We are satisfied that, in all the circumstances, the recording of the judgments of conviction on counts 2 and 4 constituted a miscarriage of justice, within s 30(3)(c) of the Criminal Appeals Act. Our reasons are as follows.
First, when the appellant was arraigned in the District Court on 30 July 2019, the appellant was not aware that he could apply to change his pleas of guilty to the charged offences of unlawful wounding with intent to do grievous bodily harm (being count 2) and aggravated unlawful and indecent assault (being count 4), to pleas of not guilty.

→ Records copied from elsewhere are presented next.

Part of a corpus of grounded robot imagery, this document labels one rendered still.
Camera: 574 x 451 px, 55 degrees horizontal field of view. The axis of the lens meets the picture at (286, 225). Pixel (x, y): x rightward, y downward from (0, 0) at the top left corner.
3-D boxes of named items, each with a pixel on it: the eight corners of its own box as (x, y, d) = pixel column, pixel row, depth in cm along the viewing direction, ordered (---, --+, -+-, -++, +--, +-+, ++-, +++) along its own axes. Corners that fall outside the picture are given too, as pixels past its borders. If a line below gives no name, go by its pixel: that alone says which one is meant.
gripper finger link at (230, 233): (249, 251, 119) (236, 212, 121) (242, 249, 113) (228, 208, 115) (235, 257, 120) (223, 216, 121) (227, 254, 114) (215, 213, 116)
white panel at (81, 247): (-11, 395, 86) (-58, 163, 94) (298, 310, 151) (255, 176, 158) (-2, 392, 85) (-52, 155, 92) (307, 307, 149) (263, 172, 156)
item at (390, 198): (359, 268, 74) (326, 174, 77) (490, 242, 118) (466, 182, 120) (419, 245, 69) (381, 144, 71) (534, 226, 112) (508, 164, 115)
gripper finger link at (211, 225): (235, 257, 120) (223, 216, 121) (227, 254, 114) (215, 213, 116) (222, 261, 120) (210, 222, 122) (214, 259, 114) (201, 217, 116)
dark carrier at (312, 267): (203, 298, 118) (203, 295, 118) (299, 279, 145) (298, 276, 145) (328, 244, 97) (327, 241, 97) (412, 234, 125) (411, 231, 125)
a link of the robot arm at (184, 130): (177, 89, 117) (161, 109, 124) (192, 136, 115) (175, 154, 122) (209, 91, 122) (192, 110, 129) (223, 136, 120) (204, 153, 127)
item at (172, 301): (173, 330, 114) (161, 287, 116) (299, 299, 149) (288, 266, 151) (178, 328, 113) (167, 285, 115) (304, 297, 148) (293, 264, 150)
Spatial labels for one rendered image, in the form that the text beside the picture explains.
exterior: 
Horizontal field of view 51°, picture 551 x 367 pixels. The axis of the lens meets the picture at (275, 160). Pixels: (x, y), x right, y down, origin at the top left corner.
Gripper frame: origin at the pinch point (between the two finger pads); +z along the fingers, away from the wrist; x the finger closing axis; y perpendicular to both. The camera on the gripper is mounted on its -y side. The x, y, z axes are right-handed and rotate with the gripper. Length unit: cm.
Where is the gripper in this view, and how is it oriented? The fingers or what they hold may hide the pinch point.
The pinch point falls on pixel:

Secondly, if the appellant had been aware, before he was arraigned in the District Court on 30 July 2019, that he could apply to change his pleas of guilty to those charged offences to pleas of not guilty, the appellant would have instructed Dr Barber or another lawyer to apply to change those pleas.

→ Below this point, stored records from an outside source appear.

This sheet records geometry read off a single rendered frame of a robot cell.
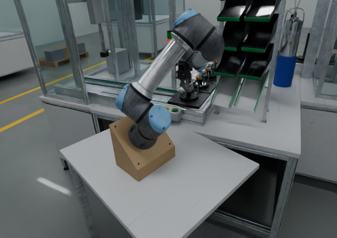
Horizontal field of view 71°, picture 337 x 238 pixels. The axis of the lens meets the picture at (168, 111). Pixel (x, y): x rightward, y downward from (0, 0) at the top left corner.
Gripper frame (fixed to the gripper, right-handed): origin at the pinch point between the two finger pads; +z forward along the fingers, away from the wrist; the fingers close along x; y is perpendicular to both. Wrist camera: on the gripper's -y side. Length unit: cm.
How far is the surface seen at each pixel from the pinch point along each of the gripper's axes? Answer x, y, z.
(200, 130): 17.2, 15.9, 21.1
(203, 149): 25.3, 35.1, 21.3
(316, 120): 89, -54, 36
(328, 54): 87, -65, -14
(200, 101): 10.0, -3.1, 10.1
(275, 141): 61, 11, 21
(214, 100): 21.1, -0.2, 6.0
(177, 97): -8.4, -4.5, 10.2
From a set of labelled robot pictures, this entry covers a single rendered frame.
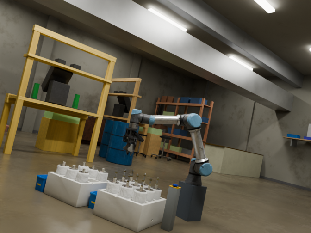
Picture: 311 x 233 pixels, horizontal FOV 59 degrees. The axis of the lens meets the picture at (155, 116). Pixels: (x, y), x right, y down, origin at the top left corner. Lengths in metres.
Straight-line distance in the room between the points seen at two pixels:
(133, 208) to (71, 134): 3.56
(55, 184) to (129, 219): 0.74
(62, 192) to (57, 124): 2.98
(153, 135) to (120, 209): 6.84
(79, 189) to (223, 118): 9.27
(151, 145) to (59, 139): 4.12
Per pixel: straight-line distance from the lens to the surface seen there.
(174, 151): 9.68
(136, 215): 1.96
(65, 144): 5.35
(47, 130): 5.18
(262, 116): 10.23
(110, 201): 2.07
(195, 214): 2.55
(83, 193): 2.27
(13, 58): 8.82
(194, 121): 2.27
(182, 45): 5.77
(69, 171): 2.36
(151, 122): 2.19
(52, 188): 2.45
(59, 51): 9.22
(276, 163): 9.77
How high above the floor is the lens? 0.65
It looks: 4 degrees up
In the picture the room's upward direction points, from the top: 12 degrees clockwise

Thirdly, if the appellant had made an application, before he was arraigned in the District Court, to change his pleas of guilty to those charged offences to pleas of not guilty, the application would have had at least reasonable prospects of success. Indeed, on the basis of our construction of s 99(5)(b) of the CP Act and the findings of fact we have made in the appeal, any such application should have succeeded.
Fourthly, on 30 July 2019 the pleas of guilty to counts 2 and 4 were entered and the judgments of conviction on those counts were recorded at a hearing where the appellant was represented by a defence counsel who had a conflict of interest in acting for and representing the appellant in relation to the entry of the pleas of guilty at that hearing.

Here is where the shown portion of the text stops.